Saturday 21 July 2012

(60558) Echeclus, repeated in and out through time

Like many other centaurs, Echeclus died during the battle with the Lapiths. He was hit in the face with a spear that had lost its point. If the spear would not had lost its point, the death would had been like Crantor: definitive in less that a second. Instead, Echeclus death was by repeated strokes.


Astrological investigation

A symbolic example of (60558) Echeclus is the precovery process, were the discovery image of an astronomical objects is tracked back in old archived images:

"Precovery (short for "pre-discovery recovery") is a term used in astronomy that describes the process of finding the image of an object in old archived images or photographic plates for the purpose of calculating a more accurate orbit. The name is based on pre-discovery recovery; recovery being the process of making new observations of a previously observed object after a period of non-observation.

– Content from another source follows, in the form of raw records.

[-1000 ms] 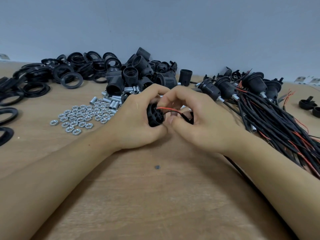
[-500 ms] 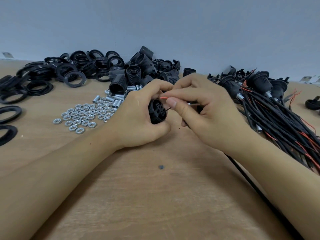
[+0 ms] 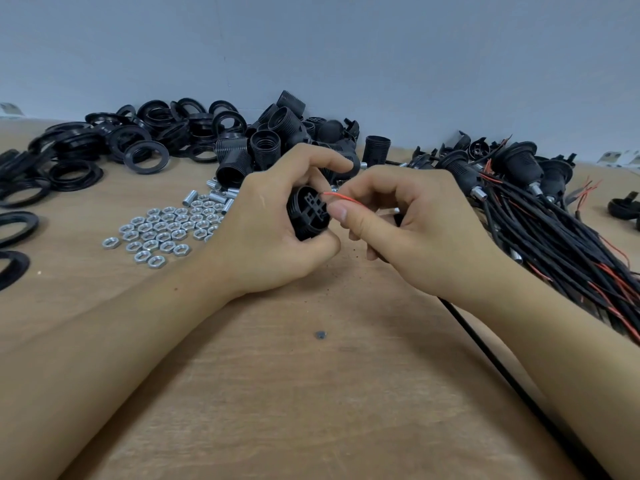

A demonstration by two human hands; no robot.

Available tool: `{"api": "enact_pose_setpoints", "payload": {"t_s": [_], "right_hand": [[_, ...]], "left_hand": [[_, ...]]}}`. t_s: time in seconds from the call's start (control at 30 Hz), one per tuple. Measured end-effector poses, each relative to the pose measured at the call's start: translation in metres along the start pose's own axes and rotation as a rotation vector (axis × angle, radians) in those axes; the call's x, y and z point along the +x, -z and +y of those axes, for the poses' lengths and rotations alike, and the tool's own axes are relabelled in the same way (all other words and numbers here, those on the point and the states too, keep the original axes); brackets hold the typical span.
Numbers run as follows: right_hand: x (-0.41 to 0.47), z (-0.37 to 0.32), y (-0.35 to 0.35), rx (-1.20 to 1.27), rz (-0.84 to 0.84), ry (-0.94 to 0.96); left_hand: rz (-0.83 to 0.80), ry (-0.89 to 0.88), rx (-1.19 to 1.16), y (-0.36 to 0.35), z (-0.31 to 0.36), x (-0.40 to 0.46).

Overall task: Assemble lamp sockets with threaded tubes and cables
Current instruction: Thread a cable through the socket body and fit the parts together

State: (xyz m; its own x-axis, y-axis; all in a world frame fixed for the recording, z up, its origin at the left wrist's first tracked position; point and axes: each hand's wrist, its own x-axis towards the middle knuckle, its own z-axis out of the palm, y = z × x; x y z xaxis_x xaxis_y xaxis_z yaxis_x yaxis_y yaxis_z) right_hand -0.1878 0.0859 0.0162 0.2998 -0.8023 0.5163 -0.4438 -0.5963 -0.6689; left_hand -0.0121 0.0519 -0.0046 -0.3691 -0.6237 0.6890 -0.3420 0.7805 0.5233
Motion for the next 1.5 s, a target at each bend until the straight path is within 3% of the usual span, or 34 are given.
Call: {"api": "enact_pose_setpoints", "payload": {"t_s": [0.37,0.83,1.5], "right_hand": [[0.0006,-0.0044,-0.0008,0.053,0.14,0.053],[0.0009,-0.0016,0.0024,-0.232,0.036,0.168],[0.0012,-0.0007,0.0013,-0.258,0.02,0.211]], "left_hand": [[-0.091,0.073,-0.027,-0.001,0.0021,-0.0013],[-0.171,0.139,-0.038,-0.0021,0.0016,-0.0043],[-0.184,0.209,-0.101,-0.0025,0.0025,-0.0033]]}}
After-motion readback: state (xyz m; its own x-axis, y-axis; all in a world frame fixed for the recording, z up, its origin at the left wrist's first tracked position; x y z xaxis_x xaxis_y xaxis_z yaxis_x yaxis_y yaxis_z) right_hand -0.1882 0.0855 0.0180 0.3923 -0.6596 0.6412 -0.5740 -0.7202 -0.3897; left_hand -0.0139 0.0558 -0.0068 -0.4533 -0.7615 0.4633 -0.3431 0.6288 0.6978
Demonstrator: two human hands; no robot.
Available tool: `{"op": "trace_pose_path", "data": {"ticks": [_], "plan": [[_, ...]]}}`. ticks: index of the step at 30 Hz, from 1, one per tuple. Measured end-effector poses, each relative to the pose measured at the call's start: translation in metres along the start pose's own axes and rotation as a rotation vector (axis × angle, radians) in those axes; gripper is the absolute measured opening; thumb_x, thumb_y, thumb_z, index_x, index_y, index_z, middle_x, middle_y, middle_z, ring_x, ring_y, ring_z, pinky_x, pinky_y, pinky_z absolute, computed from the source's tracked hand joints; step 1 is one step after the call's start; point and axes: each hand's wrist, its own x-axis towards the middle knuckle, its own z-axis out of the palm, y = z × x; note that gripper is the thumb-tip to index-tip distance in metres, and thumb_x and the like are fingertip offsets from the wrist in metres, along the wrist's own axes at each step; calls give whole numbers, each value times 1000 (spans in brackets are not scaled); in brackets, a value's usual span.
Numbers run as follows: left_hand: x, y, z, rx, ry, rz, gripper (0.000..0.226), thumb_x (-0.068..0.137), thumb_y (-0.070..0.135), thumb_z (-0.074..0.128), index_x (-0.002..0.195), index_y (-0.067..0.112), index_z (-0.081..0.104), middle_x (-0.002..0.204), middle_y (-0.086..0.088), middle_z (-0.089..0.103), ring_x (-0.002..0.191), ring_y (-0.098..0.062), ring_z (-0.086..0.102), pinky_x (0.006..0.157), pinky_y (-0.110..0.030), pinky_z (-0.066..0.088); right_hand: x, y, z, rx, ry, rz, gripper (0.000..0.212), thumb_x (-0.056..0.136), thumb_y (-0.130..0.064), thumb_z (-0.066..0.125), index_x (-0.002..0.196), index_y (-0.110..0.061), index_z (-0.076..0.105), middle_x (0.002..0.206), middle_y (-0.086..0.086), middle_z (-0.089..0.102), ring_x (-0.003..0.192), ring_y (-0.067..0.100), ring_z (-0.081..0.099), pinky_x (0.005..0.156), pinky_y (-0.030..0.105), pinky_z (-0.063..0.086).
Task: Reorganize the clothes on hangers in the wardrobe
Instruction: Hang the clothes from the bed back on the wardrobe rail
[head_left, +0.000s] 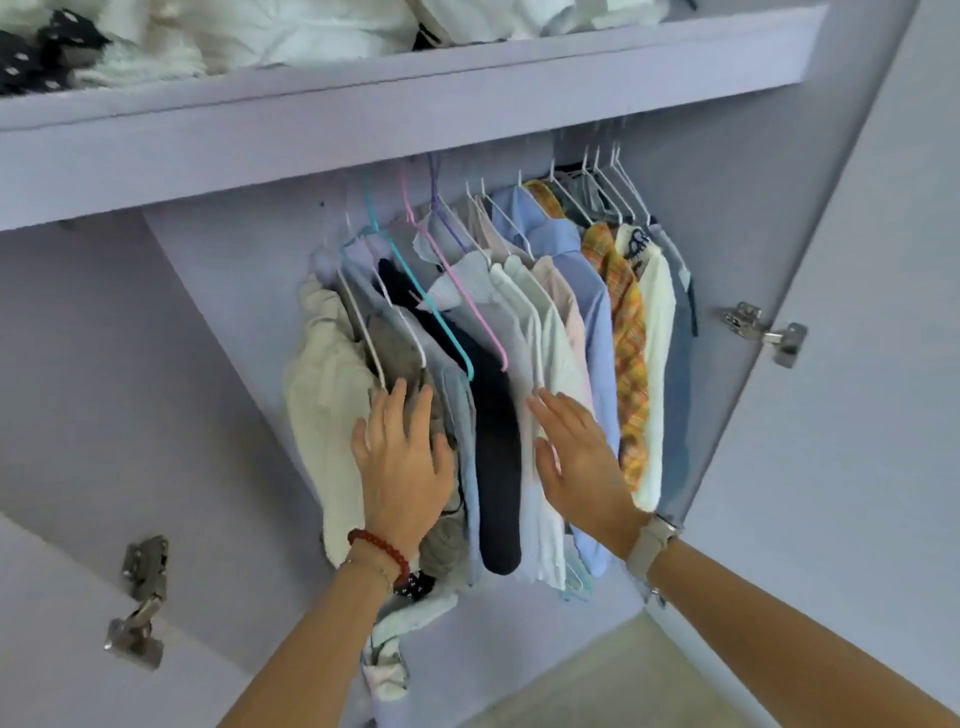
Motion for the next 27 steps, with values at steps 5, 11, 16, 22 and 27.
{"op": "trace_pose_path", "data": {"ticks": [5,11,16,22,27], "plan": [[-66,104,63,-58,-291,218,52,85,18,57,136,14,44,146,-14,35,136,-31,29,106,-51,25,-131,75,-68,-255,-107,419,45,92,-11,45,136,-8,39,145,13,36,135,32,30,111,47,23],[-175,267,121,-196,-617,627,50,92,23,44,141,17,34,150,-9,27,139,-23,22,110,-45,20,-315,118,-173,-391,-121,963,48,97,-24,32,144,-19,22,153,3,17,141,20,11,114,38,6],[-275,399,136,-283,-829,1000,51,94,26,37,144,21,26,153,-5,19,140,-17,18,112,-41,13,-460,101,-247,-480,79,1345,49,95,-20,35,143,-17,26,151,6,24,140,24,16,115,41,12],[-393,501,125,-468,-1115,1438,48,95,23,38,142,16,31,152,-6,21,138,-23,22,110,-41,23,-587,32,-277,-523,458,1851,43,95,-19,39,137,-13,36,145,11,35,136,26,26,112,40,23],[-478,534,120,-342,-1389,1623,42,98,13,35,139,4,33,143,-14,35,132,-29,33,96,-17,35,-648,-31,-258,-469,742,2226,43,95,-17,36,138,-11,35,143,11,37,131,27,34,107,38,29]]}}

This happens most often with minor planets, but sometimes a comet, a dwarf planet, or a natural satellite is found in old archived images; even exoplanet precovery observations have been obtained." (Wikipedia)

An example in astrology is the aspects in the cycle of two planets, or the Age Point aspects cycle to a birth planet from one conjunction to the next one, or the threefold contacts of a planet in retrograde transit.

This repeated
in and out through time, gives a wide time perspective. The chase of this interconnected moments is one of the best methods in astrological investigation.

The book
"Life Clock: Huber Method of Timing the Horoscope" (Bruno & Louise Huber, 1980) appeared during the prediscovery of (60558) Echeclus.